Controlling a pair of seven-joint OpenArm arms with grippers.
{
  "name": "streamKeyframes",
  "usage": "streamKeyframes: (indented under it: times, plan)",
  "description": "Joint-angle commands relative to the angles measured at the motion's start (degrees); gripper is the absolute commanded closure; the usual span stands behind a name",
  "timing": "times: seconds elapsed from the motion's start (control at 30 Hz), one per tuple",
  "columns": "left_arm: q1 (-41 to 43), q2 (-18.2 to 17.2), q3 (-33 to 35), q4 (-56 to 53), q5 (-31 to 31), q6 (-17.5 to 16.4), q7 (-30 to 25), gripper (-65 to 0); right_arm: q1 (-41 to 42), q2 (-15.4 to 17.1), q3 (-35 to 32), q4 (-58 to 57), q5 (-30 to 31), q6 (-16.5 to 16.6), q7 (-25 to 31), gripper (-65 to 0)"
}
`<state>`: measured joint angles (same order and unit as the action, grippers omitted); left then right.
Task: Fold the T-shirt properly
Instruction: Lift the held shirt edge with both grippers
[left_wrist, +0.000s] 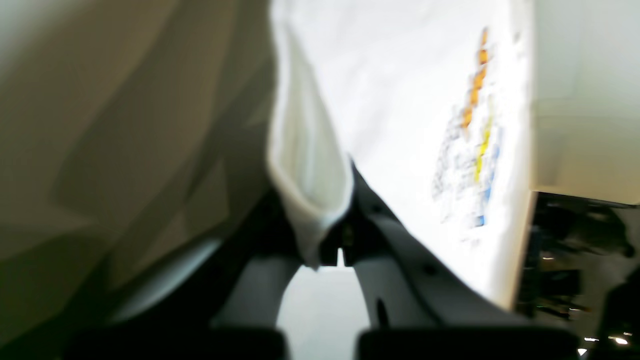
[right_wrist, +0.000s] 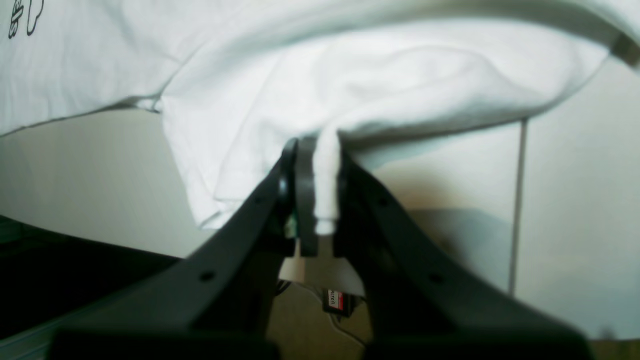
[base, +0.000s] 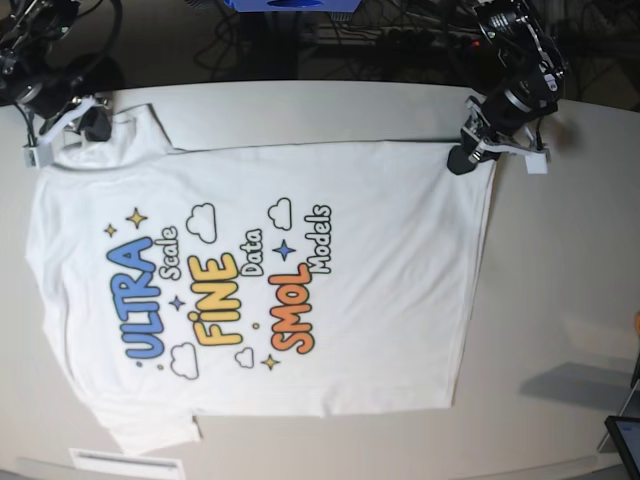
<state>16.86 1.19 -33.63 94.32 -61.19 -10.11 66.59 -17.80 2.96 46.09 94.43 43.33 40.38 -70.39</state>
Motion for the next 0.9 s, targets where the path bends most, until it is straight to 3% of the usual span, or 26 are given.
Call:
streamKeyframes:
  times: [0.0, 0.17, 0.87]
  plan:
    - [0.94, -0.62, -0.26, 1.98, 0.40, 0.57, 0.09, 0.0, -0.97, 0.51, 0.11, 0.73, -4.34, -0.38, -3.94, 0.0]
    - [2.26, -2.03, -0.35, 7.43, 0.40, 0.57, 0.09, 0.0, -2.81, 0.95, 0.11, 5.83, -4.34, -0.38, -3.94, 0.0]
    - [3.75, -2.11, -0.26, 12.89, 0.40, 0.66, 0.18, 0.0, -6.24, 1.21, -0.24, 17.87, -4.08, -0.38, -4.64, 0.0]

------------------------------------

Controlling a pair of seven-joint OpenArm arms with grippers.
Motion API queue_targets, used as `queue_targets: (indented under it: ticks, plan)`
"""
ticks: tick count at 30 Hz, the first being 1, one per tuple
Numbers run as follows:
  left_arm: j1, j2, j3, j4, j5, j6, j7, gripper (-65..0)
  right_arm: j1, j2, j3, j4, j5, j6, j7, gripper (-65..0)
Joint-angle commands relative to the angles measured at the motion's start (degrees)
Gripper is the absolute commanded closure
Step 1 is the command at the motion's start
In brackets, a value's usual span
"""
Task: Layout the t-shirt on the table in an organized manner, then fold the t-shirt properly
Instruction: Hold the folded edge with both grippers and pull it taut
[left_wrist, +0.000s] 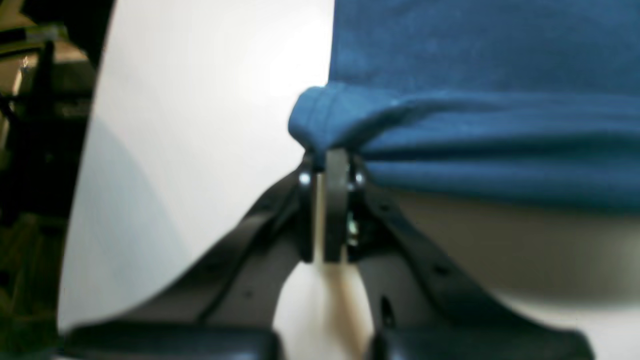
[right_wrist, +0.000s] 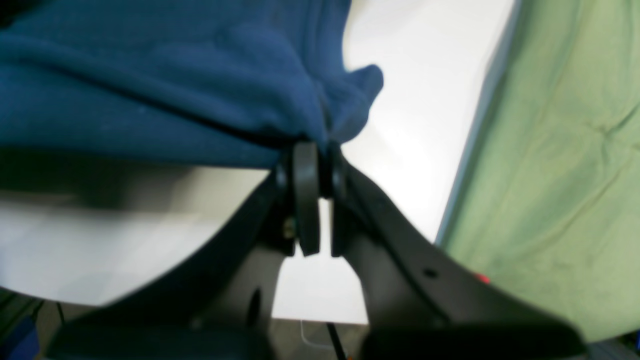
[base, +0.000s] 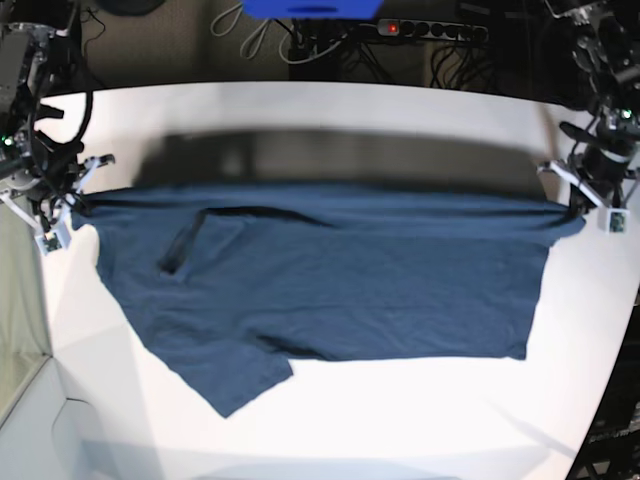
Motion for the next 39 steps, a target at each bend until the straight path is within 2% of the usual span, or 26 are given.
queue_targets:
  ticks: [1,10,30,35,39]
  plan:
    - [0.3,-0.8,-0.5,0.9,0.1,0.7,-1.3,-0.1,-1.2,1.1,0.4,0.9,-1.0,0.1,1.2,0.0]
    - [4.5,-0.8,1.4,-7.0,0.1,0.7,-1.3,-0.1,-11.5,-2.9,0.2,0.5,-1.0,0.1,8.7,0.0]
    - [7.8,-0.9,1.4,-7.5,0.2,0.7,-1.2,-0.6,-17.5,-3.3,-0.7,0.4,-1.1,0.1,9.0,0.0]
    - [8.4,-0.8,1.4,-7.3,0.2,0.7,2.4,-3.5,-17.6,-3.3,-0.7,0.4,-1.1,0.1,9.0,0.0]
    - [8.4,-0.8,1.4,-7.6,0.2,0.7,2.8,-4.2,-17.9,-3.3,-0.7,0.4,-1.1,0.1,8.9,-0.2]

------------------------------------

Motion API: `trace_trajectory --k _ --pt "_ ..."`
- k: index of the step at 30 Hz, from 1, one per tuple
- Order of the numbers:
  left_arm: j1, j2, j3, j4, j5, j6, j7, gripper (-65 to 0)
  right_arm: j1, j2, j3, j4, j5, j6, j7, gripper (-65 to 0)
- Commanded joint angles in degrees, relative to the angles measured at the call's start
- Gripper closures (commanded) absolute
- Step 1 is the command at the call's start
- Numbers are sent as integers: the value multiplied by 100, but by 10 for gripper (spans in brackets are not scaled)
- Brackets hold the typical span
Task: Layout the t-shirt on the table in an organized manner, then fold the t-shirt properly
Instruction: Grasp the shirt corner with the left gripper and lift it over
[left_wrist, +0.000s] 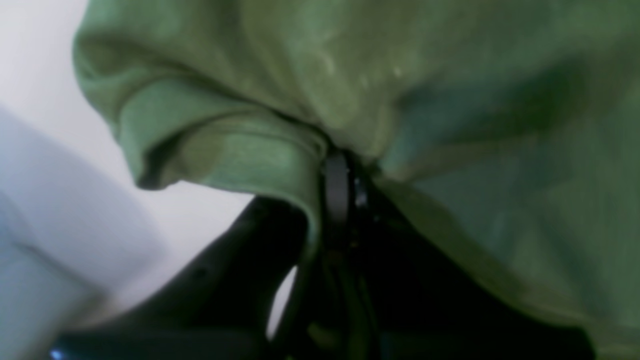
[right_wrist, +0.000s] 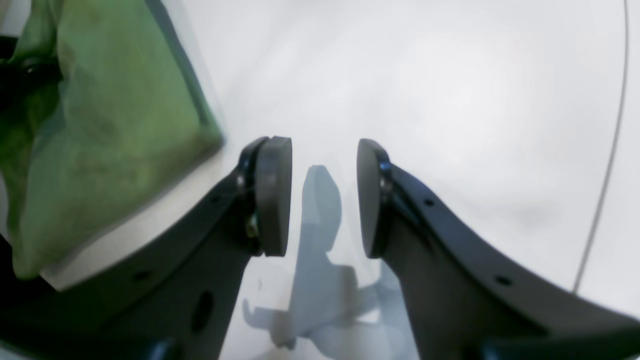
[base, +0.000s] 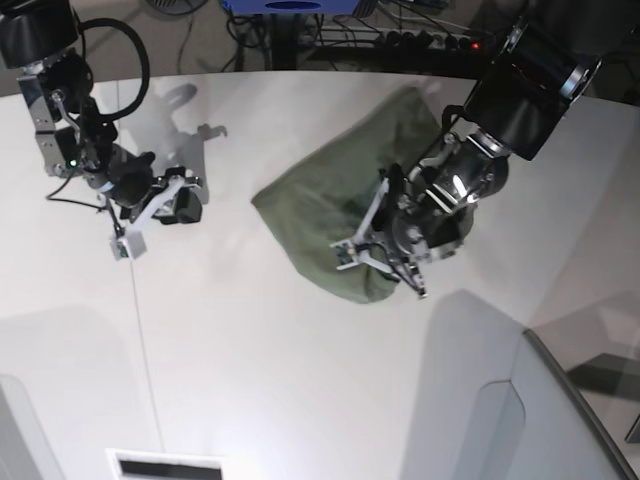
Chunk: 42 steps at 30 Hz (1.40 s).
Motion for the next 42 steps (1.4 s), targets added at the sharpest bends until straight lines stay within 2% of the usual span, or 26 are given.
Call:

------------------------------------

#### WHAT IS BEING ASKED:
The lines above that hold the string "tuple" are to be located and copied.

#### SOLUTION:
  "timing": "times: seconds elapsed from the motion's start (control at 30 Hz), one per tuple",
ticks: tick count at 30 Hz, the first being 1, one per tuple
- k: index of the step at 30 Hz, from 1, one per tuple

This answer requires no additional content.